Data records section start

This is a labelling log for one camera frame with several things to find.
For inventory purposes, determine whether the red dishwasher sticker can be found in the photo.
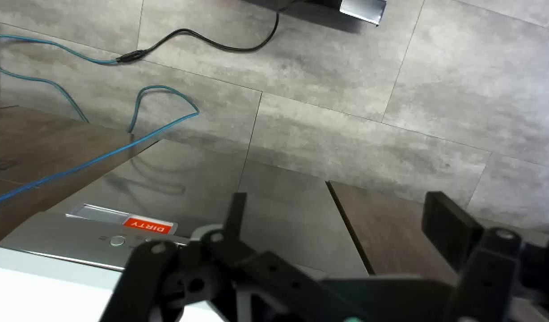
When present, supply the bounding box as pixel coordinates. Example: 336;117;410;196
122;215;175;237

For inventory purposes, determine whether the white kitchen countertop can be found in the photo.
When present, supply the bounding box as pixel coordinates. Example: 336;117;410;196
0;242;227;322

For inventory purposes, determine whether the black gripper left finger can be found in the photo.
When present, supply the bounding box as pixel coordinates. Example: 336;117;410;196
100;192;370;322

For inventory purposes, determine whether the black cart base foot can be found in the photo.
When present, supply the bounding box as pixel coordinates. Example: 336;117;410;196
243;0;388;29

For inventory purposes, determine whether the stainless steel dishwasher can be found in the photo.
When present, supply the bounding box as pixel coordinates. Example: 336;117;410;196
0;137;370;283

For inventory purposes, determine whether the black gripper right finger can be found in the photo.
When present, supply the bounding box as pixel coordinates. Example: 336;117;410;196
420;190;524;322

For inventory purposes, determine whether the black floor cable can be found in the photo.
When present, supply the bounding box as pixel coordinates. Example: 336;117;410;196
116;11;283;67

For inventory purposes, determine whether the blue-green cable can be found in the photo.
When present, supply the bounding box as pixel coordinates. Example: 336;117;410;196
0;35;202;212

Data records section end
Data records section start

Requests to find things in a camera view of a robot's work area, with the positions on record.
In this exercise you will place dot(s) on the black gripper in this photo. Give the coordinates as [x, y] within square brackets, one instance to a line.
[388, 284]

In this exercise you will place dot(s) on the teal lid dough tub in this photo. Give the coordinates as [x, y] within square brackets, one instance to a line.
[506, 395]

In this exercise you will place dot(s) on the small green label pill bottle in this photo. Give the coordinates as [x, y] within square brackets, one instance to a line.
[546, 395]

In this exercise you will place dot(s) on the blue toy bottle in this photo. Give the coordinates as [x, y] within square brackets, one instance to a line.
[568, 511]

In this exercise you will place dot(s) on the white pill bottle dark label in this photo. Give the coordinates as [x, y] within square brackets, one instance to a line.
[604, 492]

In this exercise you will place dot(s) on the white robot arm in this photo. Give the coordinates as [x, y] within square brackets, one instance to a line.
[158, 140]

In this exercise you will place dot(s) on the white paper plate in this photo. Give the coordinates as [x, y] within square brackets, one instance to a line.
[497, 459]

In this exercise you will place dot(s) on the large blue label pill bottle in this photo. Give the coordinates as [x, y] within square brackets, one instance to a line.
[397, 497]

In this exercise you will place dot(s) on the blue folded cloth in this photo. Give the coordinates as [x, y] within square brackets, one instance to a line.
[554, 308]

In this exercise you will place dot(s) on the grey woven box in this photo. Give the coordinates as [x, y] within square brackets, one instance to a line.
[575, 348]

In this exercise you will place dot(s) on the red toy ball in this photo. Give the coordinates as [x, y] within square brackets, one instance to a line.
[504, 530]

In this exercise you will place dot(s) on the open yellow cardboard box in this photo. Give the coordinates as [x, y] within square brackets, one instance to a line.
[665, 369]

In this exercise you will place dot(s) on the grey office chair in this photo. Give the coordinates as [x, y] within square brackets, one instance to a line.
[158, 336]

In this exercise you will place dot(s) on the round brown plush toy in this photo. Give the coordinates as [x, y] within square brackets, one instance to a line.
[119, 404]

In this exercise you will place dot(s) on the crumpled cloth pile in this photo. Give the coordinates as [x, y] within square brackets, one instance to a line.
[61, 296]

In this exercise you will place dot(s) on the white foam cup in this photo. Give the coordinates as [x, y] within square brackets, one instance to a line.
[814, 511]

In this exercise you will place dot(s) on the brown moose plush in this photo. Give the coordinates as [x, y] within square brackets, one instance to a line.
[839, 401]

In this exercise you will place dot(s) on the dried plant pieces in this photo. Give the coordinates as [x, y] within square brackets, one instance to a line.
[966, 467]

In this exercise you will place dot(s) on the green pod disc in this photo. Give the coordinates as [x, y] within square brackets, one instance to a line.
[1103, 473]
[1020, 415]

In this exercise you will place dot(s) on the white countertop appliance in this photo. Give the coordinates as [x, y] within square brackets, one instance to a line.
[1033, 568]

Data records section end

_Instructions for the task:_ Lines above that have "things": copy each of them.

_Worked solution:_
This is a labelling log for one camera frame with several things to find.
Requests to find things in a camera view of a robot's work area, with the positions on record.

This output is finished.